• WORK REQUIRED:
When you copy the listing, skip the images and return each line verbatim.

• DATASET SECTION:
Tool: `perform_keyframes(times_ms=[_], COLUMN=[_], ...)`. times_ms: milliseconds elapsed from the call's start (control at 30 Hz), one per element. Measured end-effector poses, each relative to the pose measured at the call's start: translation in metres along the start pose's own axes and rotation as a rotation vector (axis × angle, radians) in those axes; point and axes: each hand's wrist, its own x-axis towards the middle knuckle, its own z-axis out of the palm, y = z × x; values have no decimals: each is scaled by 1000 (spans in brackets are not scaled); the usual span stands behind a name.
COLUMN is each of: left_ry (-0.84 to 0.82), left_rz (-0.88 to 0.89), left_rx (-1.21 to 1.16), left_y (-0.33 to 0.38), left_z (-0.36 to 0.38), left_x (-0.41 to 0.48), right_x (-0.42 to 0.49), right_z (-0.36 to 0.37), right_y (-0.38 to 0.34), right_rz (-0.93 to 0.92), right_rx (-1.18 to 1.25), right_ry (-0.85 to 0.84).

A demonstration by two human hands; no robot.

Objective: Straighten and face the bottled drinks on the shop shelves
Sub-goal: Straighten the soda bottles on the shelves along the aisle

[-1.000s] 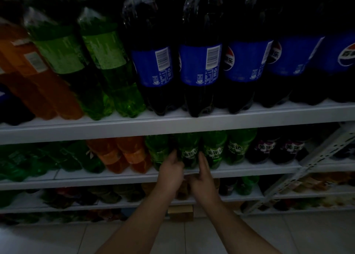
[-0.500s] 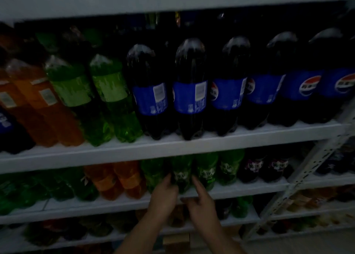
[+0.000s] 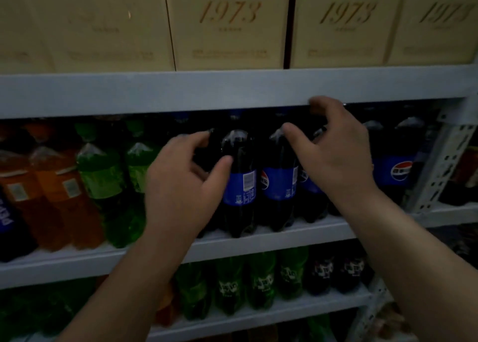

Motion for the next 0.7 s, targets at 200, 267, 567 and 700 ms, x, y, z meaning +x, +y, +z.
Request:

• EXERCISE OUTPUT:
Tool: `perform_keyframes(times_ms=[_], COLUMN=[_], ...)`. times_ms: milliseconds elapsed from the call's start (control at 30 Hz), one per element. Measured end-effector poses, each relative to the pose measured at the call's start: translation in metres along the start pose's own axes and rotation as a rotation vector (axis × angle, radians) in those axes; point and axes: each hand's wrist, its own x-axis towards the middle knuckle, its own z-axis out of the palm, y = z × x; values have no decimals: each is scaled by 1000 (spans in brackets are not scaled); the usual span stands behind a name.
COLUMN is each of: left_ry (-0.84 to 0.82), left_rz (-0.88 to 0.89), left_rx (-1.21 to 1.16), left_y (-0.33 to 0.38), left_z (-0.36 to 0.38), left_x (-0.41 to 0.48), right_x (-0.42 to 0.49), right_z (-0.36 to 0.37), right_y (-0.38 to 0.34), right_rz (-0.93 to 0.92), right_rx (-1.18 to 1.25), right_ry (-0.85 to 0.84).

A demonstration by two human hands; no robot.

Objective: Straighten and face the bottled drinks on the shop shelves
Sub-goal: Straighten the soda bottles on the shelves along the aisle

[-1.000s] 
[-0.500s] 
[+0.000s] 

Motion for the next 0.7 s, targets at 200, 267, 567 and 700 ms, x, y, z meaning +x, +y, +z.
Request:

This answer has been written out in full.